Directions: The records below are to be quoted in full; please keep every word exact.

Records shown:
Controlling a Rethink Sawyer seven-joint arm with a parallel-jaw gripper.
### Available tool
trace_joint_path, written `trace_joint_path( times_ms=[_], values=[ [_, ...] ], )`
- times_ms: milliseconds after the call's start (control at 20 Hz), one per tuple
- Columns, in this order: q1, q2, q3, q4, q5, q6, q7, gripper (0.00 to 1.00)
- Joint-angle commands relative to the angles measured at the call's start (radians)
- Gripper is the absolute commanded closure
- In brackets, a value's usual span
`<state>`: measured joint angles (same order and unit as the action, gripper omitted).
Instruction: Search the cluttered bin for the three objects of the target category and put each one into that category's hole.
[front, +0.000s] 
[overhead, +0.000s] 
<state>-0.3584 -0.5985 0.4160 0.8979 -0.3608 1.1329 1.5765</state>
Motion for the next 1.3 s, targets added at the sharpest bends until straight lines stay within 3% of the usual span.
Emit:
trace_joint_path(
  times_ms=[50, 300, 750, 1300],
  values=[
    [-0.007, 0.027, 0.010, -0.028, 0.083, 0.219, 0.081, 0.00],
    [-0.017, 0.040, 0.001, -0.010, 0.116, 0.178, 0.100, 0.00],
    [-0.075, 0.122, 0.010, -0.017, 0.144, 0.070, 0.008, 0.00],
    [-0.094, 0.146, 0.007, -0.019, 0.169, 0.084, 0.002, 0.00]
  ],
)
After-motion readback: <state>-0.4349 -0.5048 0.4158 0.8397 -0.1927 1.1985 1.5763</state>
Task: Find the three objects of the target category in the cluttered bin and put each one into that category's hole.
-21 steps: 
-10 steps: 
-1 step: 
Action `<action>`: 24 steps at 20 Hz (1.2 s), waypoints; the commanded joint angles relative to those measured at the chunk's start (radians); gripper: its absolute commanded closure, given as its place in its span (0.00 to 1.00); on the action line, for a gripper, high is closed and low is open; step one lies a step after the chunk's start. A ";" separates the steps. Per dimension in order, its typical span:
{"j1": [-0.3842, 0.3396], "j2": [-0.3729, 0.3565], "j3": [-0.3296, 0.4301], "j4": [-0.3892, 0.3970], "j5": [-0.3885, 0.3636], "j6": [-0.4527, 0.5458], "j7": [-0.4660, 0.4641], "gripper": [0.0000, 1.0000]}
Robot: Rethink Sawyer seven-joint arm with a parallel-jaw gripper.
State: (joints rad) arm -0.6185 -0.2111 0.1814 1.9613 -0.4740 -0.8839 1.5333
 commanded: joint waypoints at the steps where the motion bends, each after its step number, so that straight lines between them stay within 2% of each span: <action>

Written answer:
Controlling a Rethink Sawyer seven-joint arm with a parallel-jaw gripper.
### Available tool
trace_joint_path, written `trace_joint_path( times_ms=[_], values=[ [_, ...] ], )`
- times_ms: milliseconds after the call's start (control at 20 Hz), one per tuple
- Columns, in this order: q1, q2, q3, q4, q5, q6, q7, gripper (0.00 to 1.00)
- Joint-angle commands relative to the angles measured at the call's start (radians)
- Gripper is the absolute commanded closure
- In brackets, a value's usual span
`<state>`: measured joint angles (same order and unit as the action, gripper omitted).
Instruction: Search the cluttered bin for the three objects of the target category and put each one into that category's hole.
[front, +0.000s] 
[overhead, +0.000s] 
<state>-0.3584 -0.5985 0.4160 0.8979 -0.3608 1.1329 1.5765</state>
Motion for the next 1.3 s, targets added at the sharpest bends until straight lines stay within 3% of the usual span.
Emit:
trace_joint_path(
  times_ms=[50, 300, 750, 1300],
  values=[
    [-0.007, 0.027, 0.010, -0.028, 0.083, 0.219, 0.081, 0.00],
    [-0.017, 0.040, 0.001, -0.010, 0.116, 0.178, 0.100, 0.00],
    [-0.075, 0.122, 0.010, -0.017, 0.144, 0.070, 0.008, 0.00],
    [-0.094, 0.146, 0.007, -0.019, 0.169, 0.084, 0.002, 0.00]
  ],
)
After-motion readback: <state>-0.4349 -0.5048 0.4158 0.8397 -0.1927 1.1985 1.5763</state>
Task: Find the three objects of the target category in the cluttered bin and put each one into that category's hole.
-21 steps: 
-10 steps: 
-1 step: 
Action `<action>`: 24 steps at 20 Hz (1.2 s), waypoints; the commanded joint angles relative to those measured at the chunk's start (radians); gripper: its absolute commanded closure, given as its place in its span (0.00 to 1.00); on the action line, for a gripper, high is closed and low is open; step one lies a step after the chunk's start. A ";" separates the steps. Per dimension in order, its typical span:
{"j1": [-0.3842, 0.3396], "j2": [-0.3729, 0.3565], "j3": [-0.3296, 0.4301], "j4": [-0.3892, 0.3970], "j5": [-0.3885, 0.3636], "j6": [-0.4527, 0.5458], "j7": [-0.4660, 0.4641], "gripper": [0.0000, 1.0000]}
Robot: Rethink Sawyer seven-joint arm with a parallel-jaw gripper.
State: (joints rad) arm -0.6185 -0.2111 0.1814 1.9613 -0.4740 -0.8839 1.5333
 commanded: joint waypoints at the steps where the motion bends, each after its step number, so that straight lines between them stay within 2% of each span: <action>

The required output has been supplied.